Another sneak peek at the Eden Killer Whale Museum’s new promotional video has been released.
‘This Eden’, produced by Adele Video Productions, is nearing completion and will be played and sold at the museum in the near future.
This latest segment focuses on Boydtown.
Boyd left a lasting legacy in Eden.
Boyd’s Tower, 34km south of Eden by road, was built in 1847 from Pyrmont sandstone
An extravagant folly, it was intended to operate as a lighthouse, but the government of the day denied Boyd permission.
The tower instead became a lookout point for whale spotting.
The Seahorse Inn, eight kilometres south of Eden, is Boyd’s major legacy; a mixture of Elizabethan, Georgian and Tudor styles.
Construction began in 1843, using convict labour.
The Inn was part of a larger scheme, Boydtown, but was never completed due to the collapse of the Boyd Empire.
The building was in ruins until Richard Bromby Whiter bought the structure in 1936, and commenced a major restoration.
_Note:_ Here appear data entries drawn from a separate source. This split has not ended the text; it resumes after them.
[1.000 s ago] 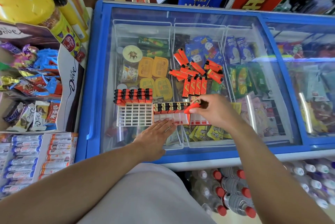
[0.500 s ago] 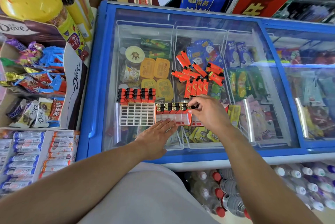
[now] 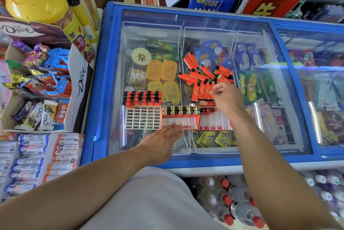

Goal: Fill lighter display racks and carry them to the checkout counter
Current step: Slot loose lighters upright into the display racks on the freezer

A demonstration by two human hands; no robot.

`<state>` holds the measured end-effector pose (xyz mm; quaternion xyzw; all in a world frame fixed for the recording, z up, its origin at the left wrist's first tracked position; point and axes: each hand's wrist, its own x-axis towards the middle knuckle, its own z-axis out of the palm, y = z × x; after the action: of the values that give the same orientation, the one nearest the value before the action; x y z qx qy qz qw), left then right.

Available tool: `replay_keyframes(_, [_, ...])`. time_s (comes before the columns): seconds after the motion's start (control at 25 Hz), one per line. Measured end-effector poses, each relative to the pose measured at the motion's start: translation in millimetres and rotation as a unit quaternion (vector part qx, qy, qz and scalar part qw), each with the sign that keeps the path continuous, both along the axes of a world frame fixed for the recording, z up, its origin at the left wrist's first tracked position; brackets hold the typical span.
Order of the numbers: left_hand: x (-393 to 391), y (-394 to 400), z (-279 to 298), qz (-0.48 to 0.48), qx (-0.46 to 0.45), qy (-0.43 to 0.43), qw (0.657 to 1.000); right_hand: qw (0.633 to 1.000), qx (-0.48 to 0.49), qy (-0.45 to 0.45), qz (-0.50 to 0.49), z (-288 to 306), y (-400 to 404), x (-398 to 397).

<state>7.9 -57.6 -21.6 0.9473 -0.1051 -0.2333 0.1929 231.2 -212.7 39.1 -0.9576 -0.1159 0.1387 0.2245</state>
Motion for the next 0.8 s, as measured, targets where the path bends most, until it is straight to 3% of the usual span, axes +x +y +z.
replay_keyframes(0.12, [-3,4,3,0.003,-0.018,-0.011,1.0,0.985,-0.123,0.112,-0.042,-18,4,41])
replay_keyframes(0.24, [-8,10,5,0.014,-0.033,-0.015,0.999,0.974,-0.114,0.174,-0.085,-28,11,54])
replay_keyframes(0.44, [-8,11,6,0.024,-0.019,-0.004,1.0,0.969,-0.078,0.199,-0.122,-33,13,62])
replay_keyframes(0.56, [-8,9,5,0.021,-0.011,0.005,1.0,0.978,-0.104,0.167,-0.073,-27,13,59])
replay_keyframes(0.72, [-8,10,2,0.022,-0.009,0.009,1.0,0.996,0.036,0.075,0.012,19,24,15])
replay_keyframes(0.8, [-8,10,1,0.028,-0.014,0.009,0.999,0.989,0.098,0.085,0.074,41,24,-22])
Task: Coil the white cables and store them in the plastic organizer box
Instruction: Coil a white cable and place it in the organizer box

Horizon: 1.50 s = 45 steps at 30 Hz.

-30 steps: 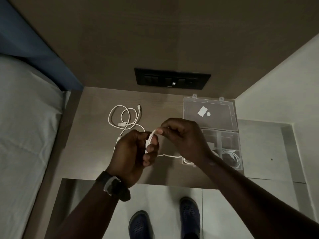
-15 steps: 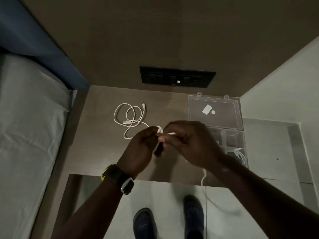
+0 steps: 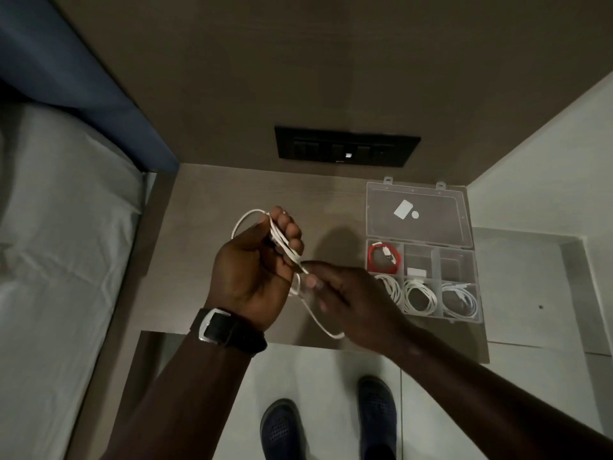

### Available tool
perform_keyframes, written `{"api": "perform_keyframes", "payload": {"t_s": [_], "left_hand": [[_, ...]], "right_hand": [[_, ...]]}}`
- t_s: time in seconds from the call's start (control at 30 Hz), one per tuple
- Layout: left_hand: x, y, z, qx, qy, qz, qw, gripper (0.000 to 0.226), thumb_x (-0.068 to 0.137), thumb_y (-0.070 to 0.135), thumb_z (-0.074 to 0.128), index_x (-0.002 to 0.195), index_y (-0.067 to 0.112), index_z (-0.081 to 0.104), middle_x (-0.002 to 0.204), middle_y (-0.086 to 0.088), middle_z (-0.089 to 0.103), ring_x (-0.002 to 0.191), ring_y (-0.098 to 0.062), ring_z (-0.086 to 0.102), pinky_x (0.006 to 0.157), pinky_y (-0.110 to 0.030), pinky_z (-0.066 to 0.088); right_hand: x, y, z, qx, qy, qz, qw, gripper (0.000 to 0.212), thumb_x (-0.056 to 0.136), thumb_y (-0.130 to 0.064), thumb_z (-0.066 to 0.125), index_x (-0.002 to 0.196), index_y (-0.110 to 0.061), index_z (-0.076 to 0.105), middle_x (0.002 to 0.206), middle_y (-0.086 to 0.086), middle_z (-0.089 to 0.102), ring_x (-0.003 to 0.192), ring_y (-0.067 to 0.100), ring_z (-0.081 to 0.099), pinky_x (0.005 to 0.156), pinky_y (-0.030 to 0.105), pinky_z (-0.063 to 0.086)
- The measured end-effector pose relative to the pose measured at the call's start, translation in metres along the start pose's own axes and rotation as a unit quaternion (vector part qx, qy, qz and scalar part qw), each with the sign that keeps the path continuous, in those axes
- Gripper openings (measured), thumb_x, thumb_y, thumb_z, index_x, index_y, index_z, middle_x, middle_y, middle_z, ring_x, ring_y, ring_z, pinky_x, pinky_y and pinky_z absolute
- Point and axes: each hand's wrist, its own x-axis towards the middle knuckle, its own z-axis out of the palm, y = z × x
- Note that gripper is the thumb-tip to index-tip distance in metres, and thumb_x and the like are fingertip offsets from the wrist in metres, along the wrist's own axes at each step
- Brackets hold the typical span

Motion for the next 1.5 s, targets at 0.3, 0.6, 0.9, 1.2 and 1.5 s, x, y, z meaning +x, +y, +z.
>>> {"api": "perform_keyframes", "payload": {"t_s": [0.3,0.6,0.9,1.2,1.5], "left_hand": [[0.002,-0.019,-0.019,0.512,-0.056,0.176,0.839,0.023,0.099,0.011,0.043,0.084,0.010,0.060,0.074,-0.008,0.060,0.067,-0.022,0.058,0.066,-0.028,0.048],[-0.012,-0.025,0.010,0.314,-0.076,-0.052,0.945,0.029,0.097,0.023,0.037,0.080,0.011,0.057,0.064,0.000,0.036,0.049,-0.010,0.028,0.050,-0.027,0.016],[0.001,-0.015,0.008,0.090,-0.035,0.056,0.994,0.022,0.099,0.012,0.034,0.092,0.011,0.055,0.081,0.000,0.052,0.071,-0.012,0.054,0.069,-0.021,0.047],[0.000,-0.048,0.000,0.553,-0.055,0.126,0.822,0.021,0.089,0.011,0.046,0.088,-0.008,0.054,0.066,-0.016,0.052,0.059,-0.018,0.050,0.058,-0.025,0.041],[-0.008,-0.048,0.015,0.336,-0.135,-0.116,0.925,0.010,0.076,0.016,0.042,0.074,0.010,0.050,0.062,-0.001,0.034,0.045,-0.010,0.026,0.043,-0.023,0.018]], "right_hand": [[-0.010,-0.018,-0.045,-0.052,-0.002,-0.050,0.997,0.017,0.097,-0.033,0.054,0.093,-0.025,0.067,0.073,-0.012,0.064,0.068,0.002,0.061,0.062,0.022,0.049],[0.032,0.000,-0.058,0.091,0.170,-0.035,0.981,0.009,0.085,-0.024,0.074,0.083,-0.015,0.074,0.077,-0.002,0.073,0.072,0.016,0.068,0.066,0.036,0.055],[-0.014,0.008,-0.008,0.056,0.045,0.057,0.996,0.023,0.097,-0.031,0.055,0.115,-0.030,0.068,0.071,-0.001,0.068,0.067,0.012,0.064,0.067,0.032,0.052],[-0.013,-0.018,-0.070,-0.044,0.039,-0.032,0.998,0.008,0.089,-0.029,0.066,0.089,-0.023,0.071,0.083,-0.011,0.068,0.076,0.003,0.063,0.065,0.016,0.049],[-0.005,0.002,-0.068,0.111,0.161,0.002,0.981,0.010,0.079,-0.014,0.078,0.079,-0.014,0.068,0.084,0.000,0.066,0.080,0.014,0.067,0.070,0.027,0.056]]}}
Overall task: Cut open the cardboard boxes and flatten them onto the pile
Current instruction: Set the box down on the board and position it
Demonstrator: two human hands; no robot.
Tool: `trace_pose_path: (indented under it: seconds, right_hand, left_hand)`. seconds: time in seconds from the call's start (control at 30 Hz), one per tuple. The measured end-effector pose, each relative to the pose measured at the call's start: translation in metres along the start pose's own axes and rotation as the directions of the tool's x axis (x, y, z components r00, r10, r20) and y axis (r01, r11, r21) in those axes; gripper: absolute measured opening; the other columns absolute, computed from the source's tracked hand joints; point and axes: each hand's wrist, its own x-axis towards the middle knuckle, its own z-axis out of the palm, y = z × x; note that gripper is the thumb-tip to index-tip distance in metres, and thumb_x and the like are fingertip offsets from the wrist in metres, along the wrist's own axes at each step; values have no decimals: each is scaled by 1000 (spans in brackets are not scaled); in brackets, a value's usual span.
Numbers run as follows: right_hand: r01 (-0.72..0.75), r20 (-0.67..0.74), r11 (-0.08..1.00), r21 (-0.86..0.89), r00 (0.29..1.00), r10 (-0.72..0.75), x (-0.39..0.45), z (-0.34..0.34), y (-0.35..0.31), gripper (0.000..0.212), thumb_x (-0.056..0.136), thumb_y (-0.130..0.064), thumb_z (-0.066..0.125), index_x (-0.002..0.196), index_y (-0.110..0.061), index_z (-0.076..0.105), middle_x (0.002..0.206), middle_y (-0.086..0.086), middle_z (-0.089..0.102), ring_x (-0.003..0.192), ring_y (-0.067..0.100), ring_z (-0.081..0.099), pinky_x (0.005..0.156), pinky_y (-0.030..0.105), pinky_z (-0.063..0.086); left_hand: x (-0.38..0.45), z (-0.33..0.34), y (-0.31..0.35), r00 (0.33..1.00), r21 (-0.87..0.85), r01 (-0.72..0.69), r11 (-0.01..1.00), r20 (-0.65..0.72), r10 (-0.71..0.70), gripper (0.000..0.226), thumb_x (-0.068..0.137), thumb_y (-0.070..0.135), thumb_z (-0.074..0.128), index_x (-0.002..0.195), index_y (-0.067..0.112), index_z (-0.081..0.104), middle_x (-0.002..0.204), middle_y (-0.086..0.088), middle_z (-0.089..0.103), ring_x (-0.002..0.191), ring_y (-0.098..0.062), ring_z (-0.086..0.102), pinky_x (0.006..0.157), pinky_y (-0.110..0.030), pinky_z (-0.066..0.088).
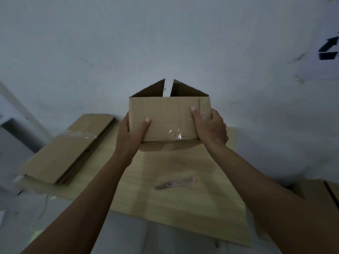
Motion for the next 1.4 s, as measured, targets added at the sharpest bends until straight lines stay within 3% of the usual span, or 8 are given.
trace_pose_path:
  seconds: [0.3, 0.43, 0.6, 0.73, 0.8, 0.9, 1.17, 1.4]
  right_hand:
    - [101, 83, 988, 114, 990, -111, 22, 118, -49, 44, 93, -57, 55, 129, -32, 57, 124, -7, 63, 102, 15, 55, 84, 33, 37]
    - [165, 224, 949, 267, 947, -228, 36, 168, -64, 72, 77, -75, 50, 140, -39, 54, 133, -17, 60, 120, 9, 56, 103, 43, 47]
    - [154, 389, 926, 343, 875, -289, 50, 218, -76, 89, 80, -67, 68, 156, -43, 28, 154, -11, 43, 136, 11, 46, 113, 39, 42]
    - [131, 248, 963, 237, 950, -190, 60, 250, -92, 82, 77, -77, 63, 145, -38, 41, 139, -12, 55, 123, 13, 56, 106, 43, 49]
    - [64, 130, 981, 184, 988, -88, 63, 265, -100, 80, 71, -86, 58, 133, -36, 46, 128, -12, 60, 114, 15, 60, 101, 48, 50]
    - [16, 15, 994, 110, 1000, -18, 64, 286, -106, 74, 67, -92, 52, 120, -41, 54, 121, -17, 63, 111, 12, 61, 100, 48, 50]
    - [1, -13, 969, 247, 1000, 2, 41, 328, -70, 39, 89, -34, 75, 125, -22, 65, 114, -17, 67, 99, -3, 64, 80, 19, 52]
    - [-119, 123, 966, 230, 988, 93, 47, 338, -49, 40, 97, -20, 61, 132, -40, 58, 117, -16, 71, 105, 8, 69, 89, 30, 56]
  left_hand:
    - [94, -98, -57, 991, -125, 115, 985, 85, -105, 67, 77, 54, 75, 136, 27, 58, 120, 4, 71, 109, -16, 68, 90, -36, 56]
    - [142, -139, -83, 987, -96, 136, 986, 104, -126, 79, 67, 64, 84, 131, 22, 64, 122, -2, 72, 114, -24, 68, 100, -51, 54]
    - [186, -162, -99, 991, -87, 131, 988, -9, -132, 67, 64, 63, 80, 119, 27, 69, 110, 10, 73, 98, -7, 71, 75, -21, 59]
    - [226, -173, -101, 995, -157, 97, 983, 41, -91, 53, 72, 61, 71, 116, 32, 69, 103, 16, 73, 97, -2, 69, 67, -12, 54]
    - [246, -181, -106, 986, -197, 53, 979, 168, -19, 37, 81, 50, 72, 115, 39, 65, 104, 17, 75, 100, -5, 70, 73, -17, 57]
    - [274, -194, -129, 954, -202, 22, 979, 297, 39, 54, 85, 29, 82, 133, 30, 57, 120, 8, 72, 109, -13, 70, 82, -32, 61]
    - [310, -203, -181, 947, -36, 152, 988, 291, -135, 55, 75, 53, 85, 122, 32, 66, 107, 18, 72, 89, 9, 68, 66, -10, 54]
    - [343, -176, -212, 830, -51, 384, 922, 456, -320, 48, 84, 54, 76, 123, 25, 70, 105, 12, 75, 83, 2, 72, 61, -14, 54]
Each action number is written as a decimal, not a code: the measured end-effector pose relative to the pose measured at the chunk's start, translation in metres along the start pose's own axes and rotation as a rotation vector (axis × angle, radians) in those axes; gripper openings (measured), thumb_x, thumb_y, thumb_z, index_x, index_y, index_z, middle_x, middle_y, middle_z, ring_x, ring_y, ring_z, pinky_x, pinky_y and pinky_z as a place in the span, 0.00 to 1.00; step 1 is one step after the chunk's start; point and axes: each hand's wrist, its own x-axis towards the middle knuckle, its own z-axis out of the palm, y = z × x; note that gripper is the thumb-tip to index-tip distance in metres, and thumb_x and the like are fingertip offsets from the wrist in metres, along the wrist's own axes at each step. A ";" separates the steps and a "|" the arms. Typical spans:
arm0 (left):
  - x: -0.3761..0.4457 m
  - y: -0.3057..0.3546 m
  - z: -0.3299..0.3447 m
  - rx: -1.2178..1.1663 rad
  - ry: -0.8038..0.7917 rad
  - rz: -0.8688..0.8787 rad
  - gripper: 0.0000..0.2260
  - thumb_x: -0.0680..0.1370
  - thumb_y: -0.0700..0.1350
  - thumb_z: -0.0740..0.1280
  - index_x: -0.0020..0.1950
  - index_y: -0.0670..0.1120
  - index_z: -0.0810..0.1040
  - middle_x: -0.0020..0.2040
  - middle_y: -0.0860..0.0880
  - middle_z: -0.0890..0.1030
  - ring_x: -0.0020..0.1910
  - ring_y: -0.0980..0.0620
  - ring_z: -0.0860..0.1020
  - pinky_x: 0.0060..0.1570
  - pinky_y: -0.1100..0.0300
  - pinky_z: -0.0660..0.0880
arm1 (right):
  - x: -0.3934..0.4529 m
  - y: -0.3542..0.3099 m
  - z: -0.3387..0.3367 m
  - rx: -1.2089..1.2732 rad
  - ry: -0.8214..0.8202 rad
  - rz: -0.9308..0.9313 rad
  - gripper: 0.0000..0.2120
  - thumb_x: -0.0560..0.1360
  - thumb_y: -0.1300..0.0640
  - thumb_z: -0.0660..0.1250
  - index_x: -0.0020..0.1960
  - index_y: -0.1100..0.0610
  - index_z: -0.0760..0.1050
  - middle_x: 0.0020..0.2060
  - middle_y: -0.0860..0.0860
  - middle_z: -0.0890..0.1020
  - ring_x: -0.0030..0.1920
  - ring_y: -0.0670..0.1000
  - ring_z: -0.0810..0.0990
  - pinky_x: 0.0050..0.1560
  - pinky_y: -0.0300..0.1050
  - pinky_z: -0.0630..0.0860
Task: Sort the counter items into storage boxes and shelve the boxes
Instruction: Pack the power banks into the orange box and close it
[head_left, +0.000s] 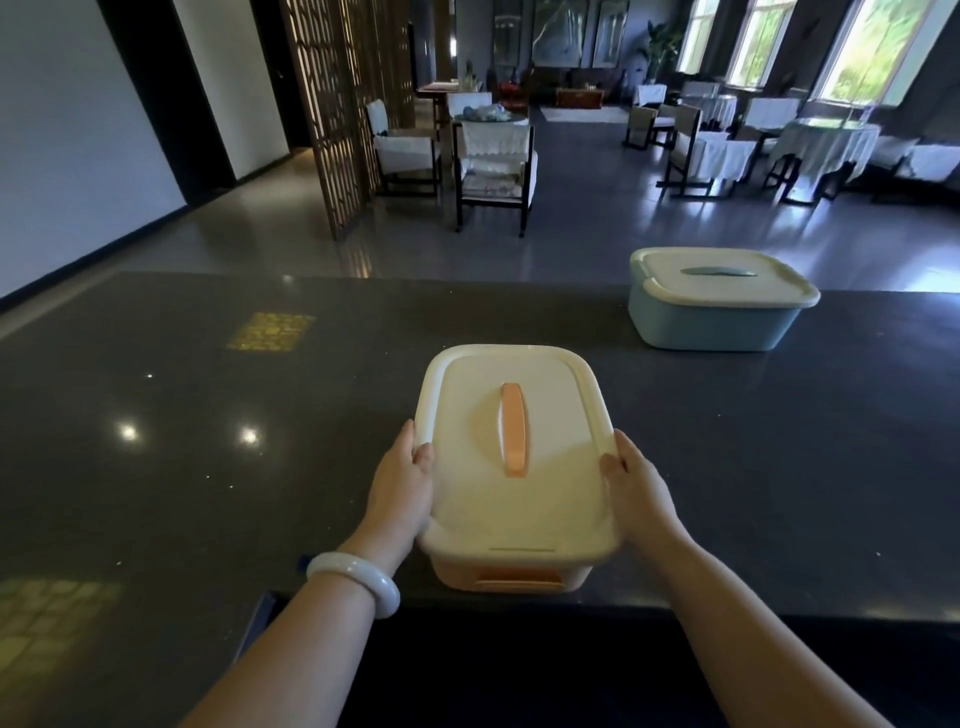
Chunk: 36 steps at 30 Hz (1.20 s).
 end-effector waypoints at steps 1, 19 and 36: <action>0.000 0.001 -0.002 -0.004 -0.023 -0.008 0.23 0.83 0.50 0.54 0.78 0.51 0.57 0.70 0.47 0.70 0.65 0.47 0.72 0.63 0.51 0.69 | 0.001 -0.001 -0.002 0.008 -0.017 0.013 0.13 0.81 0.58 0.53 0.63 0.52 0.71 0.42 0.45 0.76 0.38 0.42 0.73 0.33 0.38 0.67; -0.006 0.005 -0.001 0.778 -0.254 0.577 0.27 0.80 0.64 0.46 0.79 0.58 0.50 0.79 0.56 0.47 0.77 0.52 0.40 0.75 0.46 0.52 | -0.044 -0.004 -0.002 -0.903 -0.503 -0.827 0.57 0.61 0.18 0.54 0.75 0.43 0.27 0.71 0.39 0.25 0.71 0.40 0.26 0.71 0.42 0.30; -0.010 0.007 -0.001 0.779 -0.249 0.579 0.28 0.80 0.63 0.47 0.79 0.57 0.50 0.79 0.55 0.47 0.77 0.52 0.39 0.76 0.49 0.49 | -0.038 -0.003 -0.006 -0.743 -0.538 -0.760 0.46 0.69 0.23 0.54 0.76 0.42 0.38 0.74 0.34 0.37 0.73 0.34 0.35 0.74 0.39 0.38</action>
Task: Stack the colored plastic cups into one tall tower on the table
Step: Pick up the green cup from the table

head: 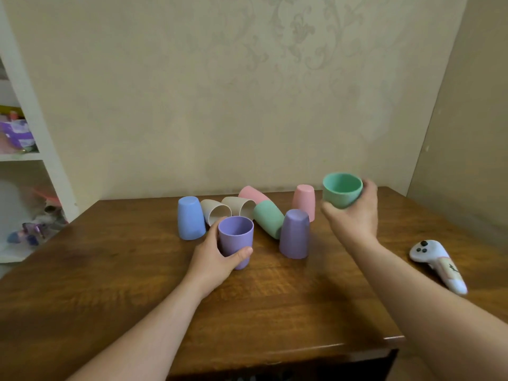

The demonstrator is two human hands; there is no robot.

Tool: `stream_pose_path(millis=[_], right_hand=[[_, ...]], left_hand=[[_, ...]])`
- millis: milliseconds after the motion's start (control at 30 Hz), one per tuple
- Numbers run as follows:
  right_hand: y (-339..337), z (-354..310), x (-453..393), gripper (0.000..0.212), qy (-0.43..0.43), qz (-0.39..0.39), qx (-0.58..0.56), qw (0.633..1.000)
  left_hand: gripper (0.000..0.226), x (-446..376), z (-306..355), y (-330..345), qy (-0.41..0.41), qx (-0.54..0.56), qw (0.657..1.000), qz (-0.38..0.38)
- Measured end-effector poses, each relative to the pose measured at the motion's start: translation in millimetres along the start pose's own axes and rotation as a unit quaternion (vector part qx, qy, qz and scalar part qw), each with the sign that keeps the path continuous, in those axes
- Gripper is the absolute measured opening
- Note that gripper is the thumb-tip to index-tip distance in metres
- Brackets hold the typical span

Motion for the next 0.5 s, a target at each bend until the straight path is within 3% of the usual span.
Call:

“The place was in absolute ruins; there wasn’t a pane of glass left in the place,” Richard’s grandson, Robert Whiter, said.
“People had been camping in the building and chopping up the old flooring for firewood.
“Fishermen had been stealing wood out of the roof, to use in their fishing operations.
“Of course, that allowed water to get into the building.
“My grandfather set to work with two of his boys and some other helps, and they got busy restoring the inn.”